◆ **What is needed**:
Every line of the records below that holds the word "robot" should be copied out.

(Recorded data)
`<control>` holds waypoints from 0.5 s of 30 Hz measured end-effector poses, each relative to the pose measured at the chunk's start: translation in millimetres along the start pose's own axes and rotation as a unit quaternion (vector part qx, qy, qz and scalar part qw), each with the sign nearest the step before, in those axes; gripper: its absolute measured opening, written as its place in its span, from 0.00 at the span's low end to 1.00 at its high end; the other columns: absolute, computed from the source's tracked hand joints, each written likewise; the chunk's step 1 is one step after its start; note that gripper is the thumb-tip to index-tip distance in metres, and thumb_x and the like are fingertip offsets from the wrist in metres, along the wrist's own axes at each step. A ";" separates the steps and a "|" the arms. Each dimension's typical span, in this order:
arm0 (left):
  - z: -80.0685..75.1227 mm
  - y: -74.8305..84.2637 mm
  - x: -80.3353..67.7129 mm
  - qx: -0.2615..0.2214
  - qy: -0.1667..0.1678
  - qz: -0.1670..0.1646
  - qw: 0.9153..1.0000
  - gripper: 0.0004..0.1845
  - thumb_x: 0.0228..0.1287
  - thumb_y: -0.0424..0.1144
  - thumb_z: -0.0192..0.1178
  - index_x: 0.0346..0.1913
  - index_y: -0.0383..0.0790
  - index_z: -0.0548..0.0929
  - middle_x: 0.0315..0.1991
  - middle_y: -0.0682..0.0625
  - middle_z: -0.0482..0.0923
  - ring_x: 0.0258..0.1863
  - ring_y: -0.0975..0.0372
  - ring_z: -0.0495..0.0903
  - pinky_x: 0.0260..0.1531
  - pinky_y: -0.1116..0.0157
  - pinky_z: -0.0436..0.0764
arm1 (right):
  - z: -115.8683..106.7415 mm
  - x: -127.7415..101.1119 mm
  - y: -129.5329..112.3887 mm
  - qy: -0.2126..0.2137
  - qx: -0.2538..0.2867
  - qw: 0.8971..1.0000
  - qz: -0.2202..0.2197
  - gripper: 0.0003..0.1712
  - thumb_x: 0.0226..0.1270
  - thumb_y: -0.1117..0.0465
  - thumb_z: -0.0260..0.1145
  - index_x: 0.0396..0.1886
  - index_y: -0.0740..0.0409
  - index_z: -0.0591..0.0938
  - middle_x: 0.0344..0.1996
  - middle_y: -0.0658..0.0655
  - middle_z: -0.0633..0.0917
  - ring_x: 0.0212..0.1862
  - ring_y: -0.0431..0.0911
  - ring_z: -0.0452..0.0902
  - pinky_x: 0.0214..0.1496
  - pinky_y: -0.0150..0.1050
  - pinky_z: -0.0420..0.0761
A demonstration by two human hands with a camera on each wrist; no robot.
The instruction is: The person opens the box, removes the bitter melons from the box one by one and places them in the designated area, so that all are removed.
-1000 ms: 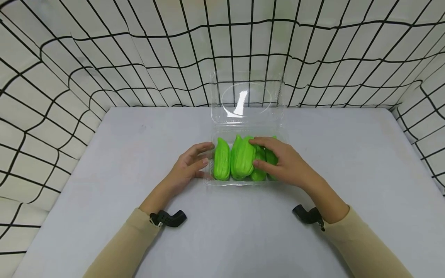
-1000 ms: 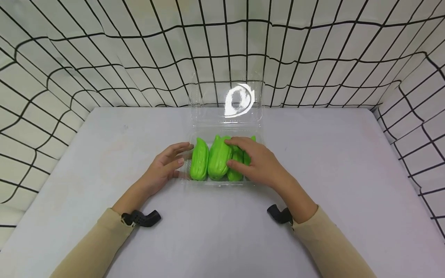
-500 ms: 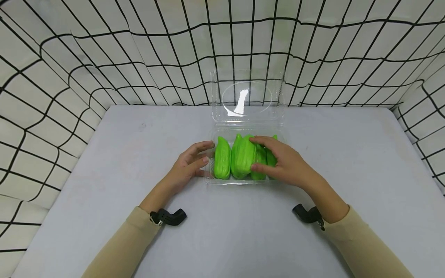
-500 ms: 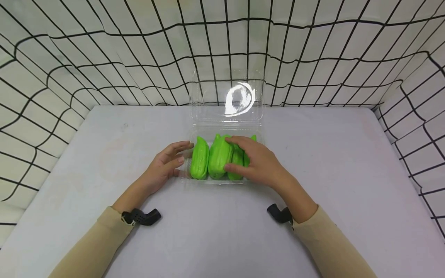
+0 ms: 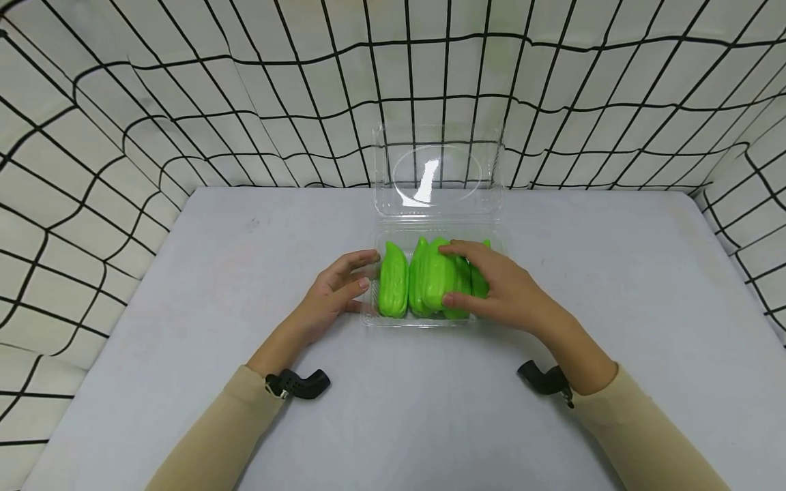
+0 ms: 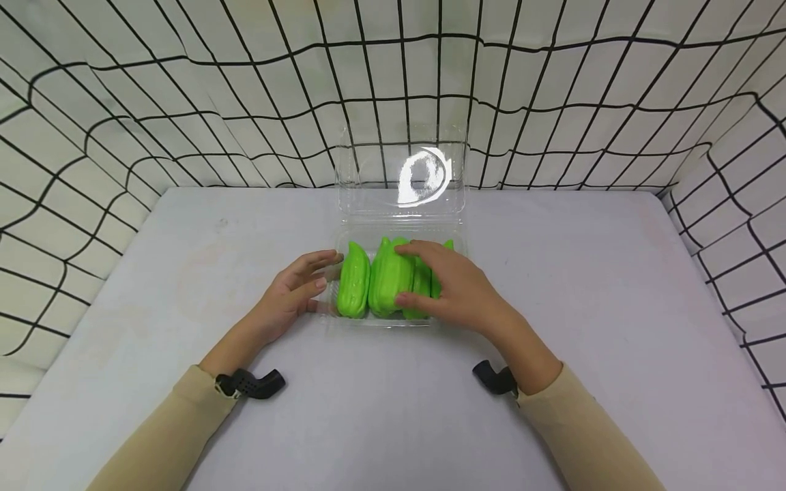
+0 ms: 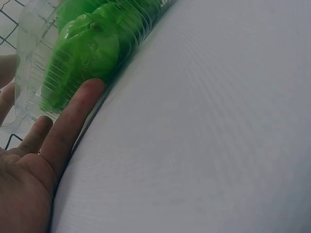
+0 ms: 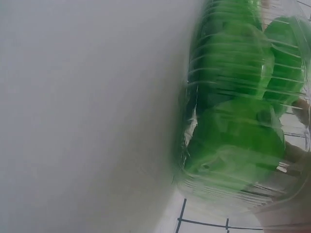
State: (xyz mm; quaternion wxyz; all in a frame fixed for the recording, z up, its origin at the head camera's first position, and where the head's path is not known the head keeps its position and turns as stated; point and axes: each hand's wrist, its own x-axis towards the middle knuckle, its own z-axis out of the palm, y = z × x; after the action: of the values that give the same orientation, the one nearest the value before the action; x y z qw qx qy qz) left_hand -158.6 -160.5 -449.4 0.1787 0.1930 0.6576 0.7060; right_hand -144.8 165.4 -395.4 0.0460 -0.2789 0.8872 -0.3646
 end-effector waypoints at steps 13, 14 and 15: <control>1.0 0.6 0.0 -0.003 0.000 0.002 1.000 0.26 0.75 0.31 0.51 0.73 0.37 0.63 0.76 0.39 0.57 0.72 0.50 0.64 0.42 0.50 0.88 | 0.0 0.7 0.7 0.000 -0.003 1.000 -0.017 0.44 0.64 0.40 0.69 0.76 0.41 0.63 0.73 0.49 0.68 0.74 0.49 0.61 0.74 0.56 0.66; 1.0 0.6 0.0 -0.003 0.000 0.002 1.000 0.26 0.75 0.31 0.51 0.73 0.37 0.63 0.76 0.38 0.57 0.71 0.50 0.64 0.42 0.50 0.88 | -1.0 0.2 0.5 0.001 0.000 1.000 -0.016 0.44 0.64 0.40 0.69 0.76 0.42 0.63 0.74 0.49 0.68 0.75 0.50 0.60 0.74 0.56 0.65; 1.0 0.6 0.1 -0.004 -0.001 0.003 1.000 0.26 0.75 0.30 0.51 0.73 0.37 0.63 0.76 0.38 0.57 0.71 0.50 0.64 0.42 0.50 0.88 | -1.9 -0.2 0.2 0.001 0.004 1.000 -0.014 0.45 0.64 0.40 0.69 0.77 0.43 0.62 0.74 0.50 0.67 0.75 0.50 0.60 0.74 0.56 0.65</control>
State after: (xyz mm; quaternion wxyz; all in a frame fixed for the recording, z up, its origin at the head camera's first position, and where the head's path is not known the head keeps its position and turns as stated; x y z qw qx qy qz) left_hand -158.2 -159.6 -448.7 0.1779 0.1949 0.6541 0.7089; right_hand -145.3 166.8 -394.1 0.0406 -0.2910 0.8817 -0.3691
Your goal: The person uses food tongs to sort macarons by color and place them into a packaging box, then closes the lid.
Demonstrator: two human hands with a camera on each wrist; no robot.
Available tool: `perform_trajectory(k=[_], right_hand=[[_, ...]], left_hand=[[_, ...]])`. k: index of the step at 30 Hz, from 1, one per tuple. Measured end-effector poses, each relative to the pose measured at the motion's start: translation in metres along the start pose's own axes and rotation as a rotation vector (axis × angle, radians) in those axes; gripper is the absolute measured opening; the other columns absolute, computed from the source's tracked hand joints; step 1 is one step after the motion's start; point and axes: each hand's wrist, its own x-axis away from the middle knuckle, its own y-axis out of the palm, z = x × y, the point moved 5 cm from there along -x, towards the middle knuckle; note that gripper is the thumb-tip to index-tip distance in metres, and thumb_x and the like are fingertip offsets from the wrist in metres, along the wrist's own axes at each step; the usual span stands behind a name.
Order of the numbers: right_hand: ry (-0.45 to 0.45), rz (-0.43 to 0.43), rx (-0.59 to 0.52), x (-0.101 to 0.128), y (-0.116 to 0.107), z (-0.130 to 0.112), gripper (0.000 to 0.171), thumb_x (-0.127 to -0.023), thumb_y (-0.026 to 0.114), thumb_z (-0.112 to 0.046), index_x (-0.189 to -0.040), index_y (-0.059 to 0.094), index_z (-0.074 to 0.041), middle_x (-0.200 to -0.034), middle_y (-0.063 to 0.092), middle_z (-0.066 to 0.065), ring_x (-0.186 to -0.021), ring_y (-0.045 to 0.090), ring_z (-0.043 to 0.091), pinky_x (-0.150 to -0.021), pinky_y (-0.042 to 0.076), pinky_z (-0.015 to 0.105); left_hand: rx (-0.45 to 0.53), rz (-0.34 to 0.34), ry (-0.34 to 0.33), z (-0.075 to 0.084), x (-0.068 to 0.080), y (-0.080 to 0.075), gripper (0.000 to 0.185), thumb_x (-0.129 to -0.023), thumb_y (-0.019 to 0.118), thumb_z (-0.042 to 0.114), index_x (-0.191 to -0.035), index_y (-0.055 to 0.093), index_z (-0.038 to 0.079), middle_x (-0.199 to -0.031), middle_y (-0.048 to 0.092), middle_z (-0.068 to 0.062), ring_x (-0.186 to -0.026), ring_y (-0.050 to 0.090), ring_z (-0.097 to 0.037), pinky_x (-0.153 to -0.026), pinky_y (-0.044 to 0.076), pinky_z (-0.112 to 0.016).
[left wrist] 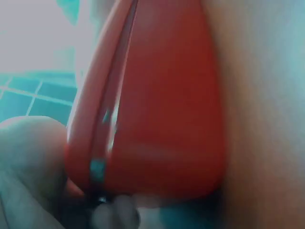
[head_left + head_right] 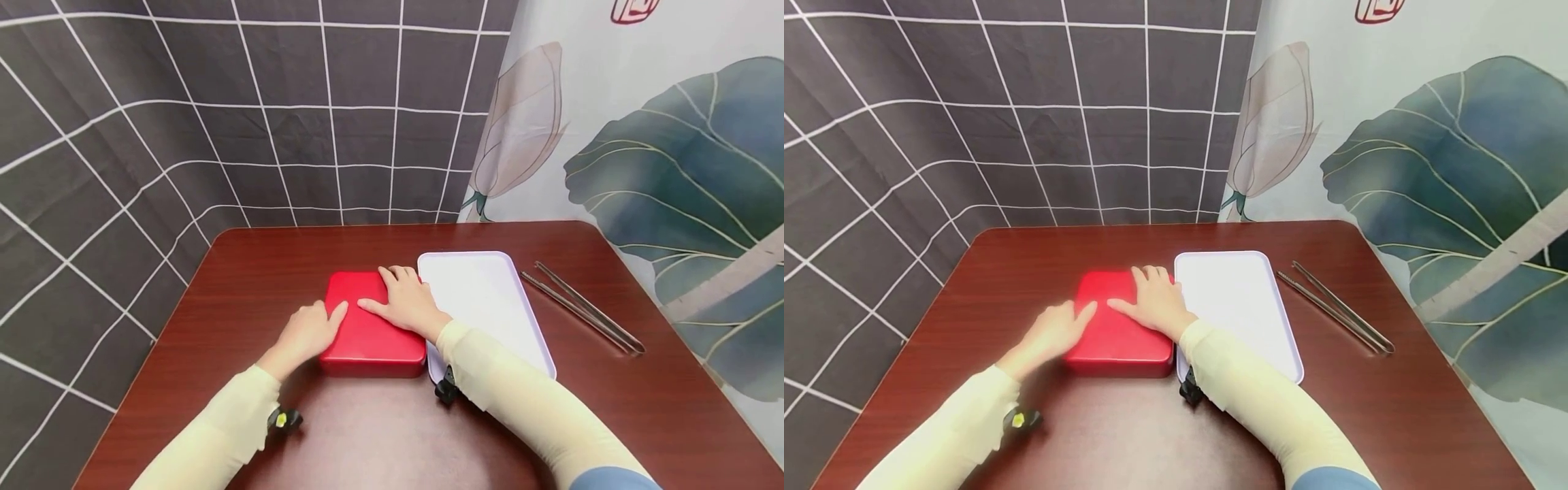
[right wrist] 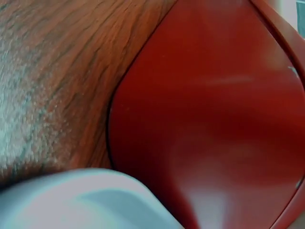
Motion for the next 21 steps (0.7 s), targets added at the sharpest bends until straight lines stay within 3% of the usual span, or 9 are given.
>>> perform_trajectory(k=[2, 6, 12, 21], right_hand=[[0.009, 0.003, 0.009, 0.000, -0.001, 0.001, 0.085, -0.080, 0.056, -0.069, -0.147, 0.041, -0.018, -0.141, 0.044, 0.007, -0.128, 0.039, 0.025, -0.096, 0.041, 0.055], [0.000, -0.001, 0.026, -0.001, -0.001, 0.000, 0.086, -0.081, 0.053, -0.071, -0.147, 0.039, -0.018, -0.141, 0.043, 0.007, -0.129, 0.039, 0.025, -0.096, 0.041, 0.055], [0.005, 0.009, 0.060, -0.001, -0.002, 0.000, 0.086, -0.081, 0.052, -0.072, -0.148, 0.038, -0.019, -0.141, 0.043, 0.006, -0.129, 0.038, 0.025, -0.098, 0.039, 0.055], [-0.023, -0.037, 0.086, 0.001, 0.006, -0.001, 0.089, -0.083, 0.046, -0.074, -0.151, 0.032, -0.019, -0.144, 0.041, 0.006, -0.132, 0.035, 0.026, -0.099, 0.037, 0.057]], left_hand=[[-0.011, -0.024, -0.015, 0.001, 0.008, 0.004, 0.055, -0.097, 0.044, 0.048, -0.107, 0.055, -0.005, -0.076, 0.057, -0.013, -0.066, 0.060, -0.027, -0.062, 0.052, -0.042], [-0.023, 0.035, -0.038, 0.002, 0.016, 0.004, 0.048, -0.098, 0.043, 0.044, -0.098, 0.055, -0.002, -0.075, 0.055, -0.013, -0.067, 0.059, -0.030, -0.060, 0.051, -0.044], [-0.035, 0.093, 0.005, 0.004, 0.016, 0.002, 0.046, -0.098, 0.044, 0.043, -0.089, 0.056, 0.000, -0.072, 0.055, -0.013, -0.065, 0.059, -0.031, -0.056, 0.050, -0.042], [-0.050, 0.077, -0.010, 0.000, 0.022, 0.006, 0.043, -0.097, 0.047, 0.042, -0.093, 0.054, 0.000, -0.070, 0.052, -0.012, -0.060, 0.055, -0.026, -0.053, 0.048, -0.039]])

◆ **Task solution**:
A demonstration by two human hands with a camera on each wrist; no robot.
Demonstrator: two human hands with a camera on each wrist; no robot.

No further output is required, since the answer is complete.